▸ **Directions for this task**
Once the line containing "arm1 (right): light" is found in the entries below, reproduce it and every line after it, stopping at and including the line containing "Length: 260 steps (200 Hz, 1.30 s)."; reproduce nothing else, and keep each line exact.

○ ○ ○ ○ ○ ○ ○

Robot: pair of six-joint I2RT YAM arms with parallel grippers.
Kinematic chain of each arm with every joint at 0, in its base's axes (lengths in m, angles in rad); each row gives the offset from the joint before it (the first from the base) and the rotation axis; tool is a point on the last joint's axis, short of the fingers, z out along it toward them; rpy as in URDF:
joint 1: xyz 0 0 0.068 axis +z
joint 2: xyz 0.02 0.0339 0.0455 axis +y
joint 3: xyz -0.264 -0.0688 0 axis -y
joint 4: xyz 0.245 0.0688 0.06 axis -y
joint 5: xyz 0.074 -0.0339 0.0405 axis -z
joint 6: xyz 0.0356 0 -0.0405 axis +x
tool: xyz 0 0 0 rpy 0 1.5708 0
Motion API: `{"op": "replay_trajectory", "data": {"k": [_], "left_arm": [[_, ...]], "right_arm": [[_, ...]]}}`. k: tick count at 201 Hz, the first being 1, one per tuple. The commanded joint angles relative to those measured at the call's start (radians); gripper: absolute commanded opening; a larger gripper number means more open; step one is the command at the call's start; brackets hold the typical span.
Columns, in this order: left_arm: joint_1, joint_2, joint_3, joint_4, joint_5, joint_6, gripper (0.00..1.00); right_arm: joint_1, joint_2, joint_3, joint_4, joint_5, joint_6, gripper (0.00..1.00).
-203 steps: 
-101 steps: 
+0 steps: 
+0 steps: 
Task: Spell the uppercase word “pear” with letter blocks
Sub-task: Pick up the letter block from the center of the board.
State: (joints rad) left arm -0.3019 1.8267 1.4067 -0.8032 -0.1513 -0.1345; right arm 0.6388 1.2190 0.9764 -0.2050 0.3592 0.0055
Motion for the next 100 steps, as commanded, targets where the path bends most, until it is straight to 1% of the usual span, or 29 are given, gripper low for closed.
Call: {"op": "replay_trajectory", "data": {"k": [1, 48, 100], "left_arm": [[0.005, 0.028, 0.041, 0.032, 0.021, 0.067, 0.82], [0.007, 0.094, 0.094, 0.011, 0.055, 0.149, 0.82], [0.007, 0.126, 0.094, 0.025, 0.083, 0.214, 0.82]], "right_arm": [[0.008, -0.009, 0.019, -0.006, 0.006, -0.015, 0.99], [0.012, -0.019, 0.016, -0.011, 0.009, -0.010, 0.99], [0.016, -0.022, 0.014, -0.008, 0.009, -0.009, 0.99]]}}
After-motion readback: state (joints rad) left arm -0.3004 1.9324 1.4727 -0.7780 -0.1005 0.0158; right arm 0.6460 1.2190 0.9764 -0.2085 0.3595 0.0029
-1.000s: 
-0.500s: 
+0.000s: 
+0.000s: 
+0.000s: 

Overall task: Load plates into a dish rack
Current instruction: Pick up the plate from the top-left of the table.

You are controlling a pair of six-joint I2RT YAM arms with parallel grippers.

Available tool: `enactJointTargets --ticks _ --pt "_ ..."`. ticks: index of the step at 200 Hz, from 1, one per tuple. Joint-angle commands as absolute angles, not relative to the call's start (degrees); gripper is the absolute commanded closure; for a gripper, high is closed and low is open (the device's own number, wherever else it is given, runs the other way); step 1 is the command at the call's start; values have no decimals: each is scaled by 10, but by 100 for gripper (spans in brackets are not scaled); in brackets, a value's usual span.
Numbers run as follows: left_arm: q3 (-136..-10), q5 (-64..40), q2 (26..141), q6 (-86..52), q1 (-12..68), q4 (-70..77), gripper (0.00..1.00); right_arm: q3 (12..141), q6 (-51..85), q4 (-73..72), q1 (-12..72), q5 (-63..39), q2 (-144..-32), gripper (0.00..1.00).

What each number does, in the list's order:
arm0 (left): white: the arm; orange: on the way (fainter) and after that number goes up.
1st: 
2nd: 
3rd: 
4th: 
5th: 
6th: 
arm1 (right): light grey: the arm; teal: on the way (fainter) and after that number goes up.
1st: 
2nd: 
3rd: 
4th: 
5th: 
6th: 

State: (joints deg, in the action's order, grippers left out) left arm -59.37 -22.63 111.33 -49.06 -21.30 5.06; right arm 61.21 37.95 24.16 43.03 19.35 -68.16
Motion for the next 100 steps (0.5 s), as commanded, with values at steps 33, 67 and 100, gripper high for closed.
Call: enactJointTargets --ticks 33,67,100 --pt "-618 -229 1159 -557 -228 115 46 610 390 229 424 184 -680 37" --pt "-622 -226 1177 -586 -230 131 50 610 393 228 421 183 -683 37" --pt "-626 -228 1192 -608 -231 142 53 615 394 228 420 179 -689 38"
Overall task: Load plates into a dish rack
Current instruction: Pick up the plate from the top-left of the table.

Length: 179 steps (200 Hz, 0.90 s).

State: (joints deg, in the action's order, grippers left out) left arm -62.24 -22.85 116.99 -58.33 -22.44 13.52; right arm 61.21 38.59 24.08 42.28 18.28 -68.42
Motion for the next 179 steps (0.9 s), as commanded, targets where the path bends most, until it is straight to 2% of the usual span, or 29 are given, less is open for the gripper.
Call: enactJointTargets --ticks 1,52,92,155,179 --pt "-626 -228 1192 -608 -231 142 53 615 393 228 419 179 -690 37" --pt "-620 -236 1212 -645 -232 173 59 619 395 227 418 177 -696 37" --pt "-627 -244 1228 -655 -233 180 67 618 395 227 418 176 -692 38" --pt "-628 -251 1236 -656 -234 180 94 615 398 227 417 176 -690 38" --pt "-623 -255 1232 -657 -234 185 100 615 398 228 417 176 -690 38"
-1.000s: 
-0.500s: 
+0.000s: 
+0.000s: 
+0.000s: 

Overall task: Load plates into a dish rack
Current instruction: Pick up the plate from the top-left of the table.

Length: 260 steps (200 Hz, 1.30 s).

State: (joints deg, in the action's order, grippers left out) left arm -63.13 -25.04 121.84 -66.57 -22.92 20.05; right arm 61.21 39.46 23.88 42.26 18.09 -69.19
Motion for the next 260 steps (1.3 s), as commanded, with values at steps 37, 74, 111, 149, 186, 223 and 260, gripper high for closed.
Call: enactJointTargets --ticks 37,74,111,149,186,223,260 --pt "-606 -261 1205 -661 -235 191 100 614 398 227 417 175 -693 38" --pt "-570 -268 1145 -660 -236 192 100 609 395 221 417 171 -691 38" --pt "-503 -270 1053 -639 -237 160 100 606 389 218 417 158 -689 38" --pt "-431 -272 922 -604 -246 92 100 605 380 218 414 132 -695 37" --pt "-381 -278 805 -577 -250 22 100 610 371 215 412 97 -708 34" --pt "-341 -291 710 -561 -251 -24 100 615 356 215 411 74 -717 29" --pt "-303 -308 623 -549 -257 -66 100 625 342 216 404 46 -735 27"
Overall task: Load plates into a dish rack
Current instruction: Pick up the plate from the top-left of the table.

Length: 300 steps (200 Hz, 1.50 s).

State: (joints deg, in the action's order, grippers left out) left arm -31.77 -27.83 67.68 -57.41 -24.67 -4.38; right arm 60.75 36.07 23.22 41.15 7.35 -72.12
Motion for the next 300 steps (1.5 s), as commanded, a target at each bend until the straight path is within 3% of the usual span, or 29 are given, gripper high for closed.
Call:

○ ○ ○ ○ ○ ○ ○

▸ **Task answer**
arm1 (right): light grey: the arm; teal: on the way (fainter) and after that number goes up.
1st: 
2nd: 
3rd: 
4th: 
5th: 
6th: 

State: (joints deg, in the action's order, grippers left out) left arm -59.37 -22.63 111.33 -49.06 -21.30 5.06; right arm 61.21 37.95 24.16 43.03 19.35 -68.16
Motion for the next 100 steps (0.5 s), as commanded, with values at steps 33, 67 and 100, gripper high for closed.
Call: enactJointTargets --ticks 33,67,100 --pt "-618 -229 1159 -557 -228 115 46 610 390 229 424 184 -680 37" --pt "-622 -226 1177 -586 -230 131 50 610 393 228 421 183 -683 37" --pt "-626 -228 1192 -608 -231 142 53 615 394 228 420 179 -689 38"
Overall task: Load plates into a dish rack
Current instruction: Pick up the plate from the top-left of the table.

Length: 179 steps (200 Hz, 0.90 s).

State: (joints deg, in the action's order, grippers left out) left arm -62.24 -22.85 116.99 -58.33 -22.44 13.52; right arm 61.21 38.59 24.08 42.28 18.28 -68.42
Motion for the next 179 steps (0.9 s), as commanded, targets where the path bends most, until it is straight to 2% of the usual span, or 29 are given, less is open for the gripper.
Call: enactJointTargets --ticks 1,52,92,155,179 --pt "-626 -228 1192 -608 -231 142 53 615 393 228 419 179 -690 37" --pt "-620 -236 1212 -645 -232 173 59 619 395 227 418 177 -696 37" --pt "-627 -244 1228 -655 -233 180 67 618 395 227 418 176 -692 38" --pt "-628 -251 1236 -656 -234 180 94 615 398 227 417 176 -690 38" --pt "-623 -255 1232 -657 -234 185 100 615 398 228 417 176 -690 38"
-1.000s: 
-0.500s: 
+0.000s: 
+0.000s: 
+0.000s: 

Overall task: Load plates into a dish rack
Current instruction: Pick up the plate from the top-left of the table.

Length: 260 steps (200 Hz, 1.30 s).

This completes the output.